Der Handel mit Bubills erfolgt ausschließlich am Sekundärmarkt, weil das Wertpapier nicht an der Börse gelistet ist. Es besteht auch für Privatpersonen keine Möglichkeit, unverzinsliche Schatzanweisungen bei der Deutsche Finanzagentur zu erwerben.
Verkauf und Verfügbarkeit von Bubills
Eine vorzeitige Rückgabe der unverzinslichen Schatzanweisungen ist nicht möglich. Sie können jedoch jederzeit auf Dritte übertragen werden. Die Verwaltung und Einlösung kann kostenfrei bei der staatlichen Deutsche Finanzagentur erfolgen.
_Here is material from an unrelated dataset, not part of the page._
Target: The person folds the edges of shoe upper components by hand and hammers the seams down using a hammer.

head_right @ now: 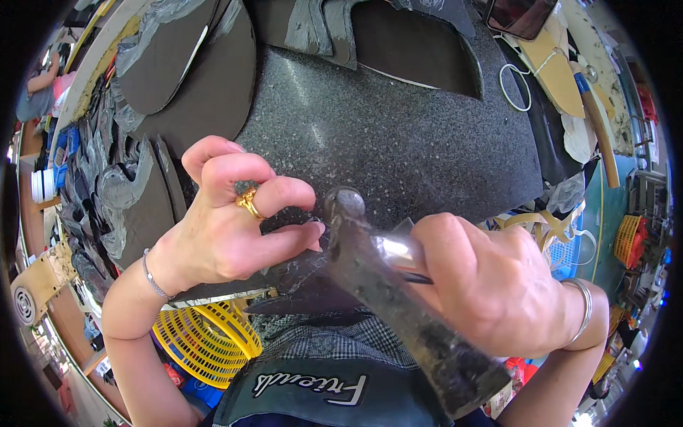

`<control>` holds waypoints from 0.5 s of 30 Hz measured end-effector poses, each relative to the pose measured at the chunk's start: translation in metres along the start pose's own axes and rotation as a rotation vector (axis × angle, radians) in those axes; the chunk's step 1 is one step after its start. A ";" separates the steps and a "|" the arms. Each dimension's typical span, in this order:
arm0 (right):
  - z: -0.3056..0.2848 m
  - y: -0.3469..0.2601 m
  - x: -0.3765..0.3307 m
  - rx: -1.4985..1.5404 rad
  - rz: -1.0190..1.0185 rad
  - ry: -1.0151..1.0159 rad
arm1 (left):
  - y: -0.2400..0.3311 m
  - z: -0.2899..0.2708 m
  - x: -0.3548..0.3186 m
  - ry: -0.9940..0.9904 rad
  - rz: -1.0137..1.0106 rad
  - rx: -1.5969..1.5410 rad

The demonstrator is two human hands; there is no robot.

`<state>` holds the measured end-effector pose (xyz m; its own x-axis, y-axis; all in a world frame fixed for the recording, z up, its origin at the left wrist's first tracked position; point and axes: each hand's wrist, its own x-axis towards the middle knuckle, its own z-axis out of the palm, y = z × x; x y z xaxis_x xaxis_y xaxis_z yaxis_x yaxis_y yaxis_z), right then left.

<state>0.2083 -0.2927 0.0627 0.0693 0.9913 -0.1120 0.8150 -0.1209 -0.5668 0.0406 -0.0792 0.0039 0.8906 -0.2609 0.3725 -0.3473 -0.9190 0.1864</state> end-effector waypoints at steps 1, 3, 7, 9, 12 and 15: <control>-0.001 0.000 0.001 -0.004 0.010 0.001 | 0.000 0.001 0.001 0.005 0.007 -0.006; -0.001 0.001 0.003 -0.047 -0.026 -0.192 | 0.001 0.002 0.002 0.015 0.006 -0.002; 0.005 0.002 0.005 -0.052 -0.062 -0.136 | 0.005 0.001 -0.003 0.016 -0.012 -0.018; 0.008 0.002 0.005 -0.092 -0.028 -0.157 | 0.010 0.000 -0.004 -0.001 -0.270 -0.061; 0.005 0.001 0.002 -0.039 0.019 -0.193 | 0.012 0.001 -0.005 -0.005 -0.372 -0.154; 0.008 0.006 0.006 0.058 -0.010 -0.170 | 0.012 0.001 -0.011 -0.024 -0.315 -0.132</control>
<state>0.2091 -0.2878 0.0519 -0.0409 0.9700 -0.2398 0.7802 -0.1189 -0.6142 0.0267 -0.0877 0.0010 0.9662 0.0213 0.2569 -0.0878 -0.9097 0.4058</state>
Dies kann jederzeit kostenfrei durch eine Übertragung auf das Schuldbuchkonto erfolgen.
Fazit: Die Geldanlage in unverzinsliche Schatzanweisungen steht zwar Privatpersonen auch offen. Die U-Schätze wenden sich aber vorwiegend an institutionelle Investoren wie Banken, Sparkassen, Versicherungen und Fonds. Privatanleger werden zumeist zu anderen Diskontpapieren wie Zerobonds oder anderen Nullkupon-Anelihen tendieren.